* Task statement
Only one stretch of the data below is wanted: the lines from the one with "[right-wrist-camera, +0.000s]" through the one with "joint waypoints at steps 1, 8", repeated exactly.

* Supplied information
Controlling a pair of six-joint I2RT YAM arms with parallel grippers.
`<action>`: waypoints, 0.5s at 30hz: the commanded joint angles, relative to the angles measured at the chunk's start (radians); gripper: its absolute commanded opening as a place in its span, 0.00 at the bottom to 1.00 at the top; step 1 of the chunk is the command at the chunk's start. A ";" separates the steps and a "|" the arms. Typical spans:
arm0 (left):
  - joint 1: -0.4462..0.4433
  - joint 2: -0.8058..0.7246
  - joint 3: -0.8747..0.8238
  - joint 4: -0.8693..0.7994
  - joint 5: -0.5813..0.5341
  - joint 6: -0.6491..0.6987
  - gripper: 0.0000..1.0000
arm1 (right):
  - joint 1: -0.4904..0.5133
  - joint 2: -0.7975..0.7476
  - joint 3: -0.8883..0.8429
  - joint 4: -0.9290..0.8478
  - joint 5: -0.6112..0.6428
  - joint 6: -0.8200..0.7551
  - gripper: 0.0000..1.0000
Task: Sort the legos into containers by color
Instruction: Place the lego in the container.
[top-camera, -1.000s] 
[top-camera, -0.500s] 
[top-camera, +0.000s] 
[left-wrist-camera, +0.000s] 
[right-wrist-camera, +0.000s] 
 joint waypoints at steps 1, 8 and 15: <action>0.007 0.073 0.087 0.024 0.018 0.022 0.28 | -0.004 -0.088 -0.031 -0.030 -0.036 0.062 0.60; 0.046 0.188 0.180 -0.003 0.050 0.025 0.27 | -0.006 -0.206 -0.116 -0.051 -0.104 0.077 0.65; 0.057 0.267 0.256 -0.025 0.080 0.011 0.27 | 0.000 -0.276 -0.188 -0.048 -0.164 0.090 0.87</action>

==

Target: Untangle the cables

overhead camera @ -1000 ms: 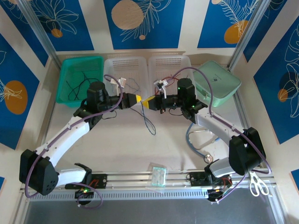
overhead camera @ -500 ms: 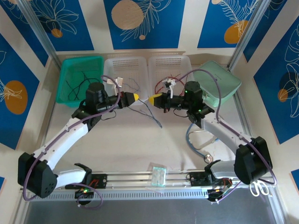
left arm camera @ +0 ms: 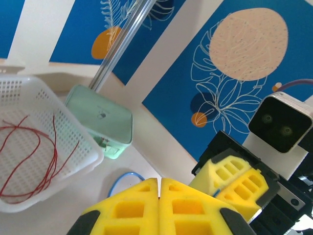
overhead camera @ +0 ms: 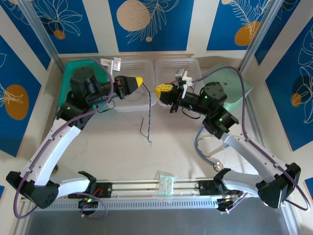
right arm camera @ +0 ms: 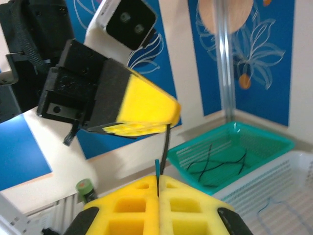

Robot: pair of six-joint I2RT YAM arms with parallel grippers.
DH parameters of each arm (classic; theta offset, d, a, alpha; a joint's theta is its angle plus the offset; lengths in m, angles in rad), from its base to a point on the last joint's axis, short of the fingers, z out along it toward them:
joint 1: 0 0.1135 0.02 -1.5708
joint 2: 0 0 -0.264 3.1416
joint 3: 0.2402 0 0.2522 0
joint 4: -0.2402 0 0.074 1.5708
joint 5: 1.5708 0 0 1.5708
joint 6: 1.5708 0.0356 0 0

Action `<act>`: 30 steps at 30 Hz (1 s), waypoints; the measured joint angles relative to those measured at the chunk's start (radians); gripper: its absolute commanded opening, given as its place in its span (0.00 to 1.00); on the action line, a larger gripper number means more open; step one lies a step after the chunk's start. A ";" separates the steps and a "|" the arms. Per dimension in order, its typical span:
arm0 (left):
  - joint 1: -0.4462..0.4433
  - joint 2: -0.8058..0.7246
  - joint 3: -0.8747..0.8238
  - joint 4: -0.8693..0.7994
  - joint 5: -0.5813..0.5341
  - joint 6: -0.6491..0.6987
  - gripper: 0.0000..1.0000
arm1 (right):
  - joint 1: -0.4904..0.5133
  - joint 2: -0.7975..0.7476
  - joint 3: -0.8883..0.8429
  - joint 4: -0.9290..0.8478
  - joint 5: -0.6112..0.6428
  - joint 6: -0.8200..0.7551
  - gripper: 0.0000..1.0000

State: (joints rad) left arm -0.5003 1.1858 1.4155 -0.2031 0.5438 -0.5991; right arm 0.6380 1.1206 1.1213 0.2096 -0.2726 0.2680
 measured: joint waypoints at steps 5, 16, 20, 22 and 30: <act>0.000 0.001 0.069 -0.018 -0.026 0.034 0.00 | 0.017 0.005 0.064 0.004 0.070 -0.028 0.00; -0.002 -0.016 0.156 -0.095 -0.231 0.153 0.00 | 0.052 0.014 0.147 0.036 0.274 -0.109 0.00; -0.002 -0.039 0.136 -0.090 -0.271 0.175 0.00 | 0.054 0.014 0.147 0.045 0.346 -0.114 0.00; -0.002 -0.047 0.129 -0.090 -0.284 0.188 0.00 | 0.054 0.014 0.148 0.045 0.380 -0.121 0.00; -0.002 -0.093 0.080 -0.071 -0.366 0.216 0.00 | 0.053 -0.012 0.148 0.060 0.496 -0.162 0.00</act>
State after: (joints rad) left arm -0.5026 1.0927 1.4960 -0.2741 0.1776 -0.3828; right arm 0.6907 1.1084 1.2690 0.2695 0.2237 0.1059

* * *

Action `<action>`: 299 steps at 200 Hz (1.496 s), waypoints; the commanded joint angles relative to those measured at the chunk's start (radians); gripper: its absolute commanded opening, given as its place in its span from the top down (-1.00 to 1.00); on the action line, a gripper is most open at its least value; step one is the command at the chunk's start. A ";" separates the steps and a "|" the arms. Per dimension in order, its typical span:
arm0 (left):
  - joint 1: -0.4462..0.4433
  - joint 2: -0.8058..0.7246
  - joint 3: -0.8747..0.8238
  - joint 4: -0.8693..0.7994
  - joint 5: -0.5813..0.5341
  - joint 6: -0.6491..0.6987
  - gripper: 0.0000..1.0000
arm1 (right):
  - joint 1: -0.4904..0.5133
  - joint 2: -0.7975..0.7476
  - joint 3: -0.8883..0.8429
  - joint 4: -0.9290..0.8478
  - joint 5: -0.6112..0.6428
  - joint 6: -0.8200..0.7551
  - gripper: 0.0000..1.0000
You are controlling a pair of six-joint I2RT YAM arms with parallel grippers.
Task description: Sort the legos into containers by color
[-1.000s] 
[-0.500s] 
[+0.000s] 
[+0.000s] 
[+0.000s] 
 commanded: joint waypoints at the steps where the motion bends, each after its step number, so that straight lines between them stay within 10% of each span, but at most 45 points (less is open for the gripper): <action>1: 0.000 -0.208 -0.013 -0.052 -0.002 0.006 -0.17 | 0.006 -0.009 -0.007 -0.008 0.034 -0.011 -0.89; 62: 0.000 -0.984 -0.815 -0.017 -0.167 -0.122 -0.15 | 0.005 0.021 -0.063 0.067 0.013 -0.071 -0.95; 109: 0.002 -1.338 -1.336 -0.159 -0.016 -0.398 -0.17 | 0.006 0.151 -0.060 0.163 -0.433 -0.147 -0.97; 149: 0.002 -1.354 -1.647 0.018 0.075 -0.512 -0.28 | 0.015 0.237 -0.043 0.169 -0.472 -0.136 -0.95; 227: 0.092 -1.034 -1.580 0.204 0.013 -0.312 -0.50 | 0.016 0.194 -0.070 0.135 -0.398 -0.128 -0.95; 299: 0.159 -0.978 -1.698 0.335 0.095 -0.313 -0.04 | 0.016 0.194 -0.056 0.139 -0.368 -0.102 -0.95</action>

* Completed exercise
[right-wrist-camera, +0.000s] 
 joint waypoints at steps 1, 8 and 15: <action>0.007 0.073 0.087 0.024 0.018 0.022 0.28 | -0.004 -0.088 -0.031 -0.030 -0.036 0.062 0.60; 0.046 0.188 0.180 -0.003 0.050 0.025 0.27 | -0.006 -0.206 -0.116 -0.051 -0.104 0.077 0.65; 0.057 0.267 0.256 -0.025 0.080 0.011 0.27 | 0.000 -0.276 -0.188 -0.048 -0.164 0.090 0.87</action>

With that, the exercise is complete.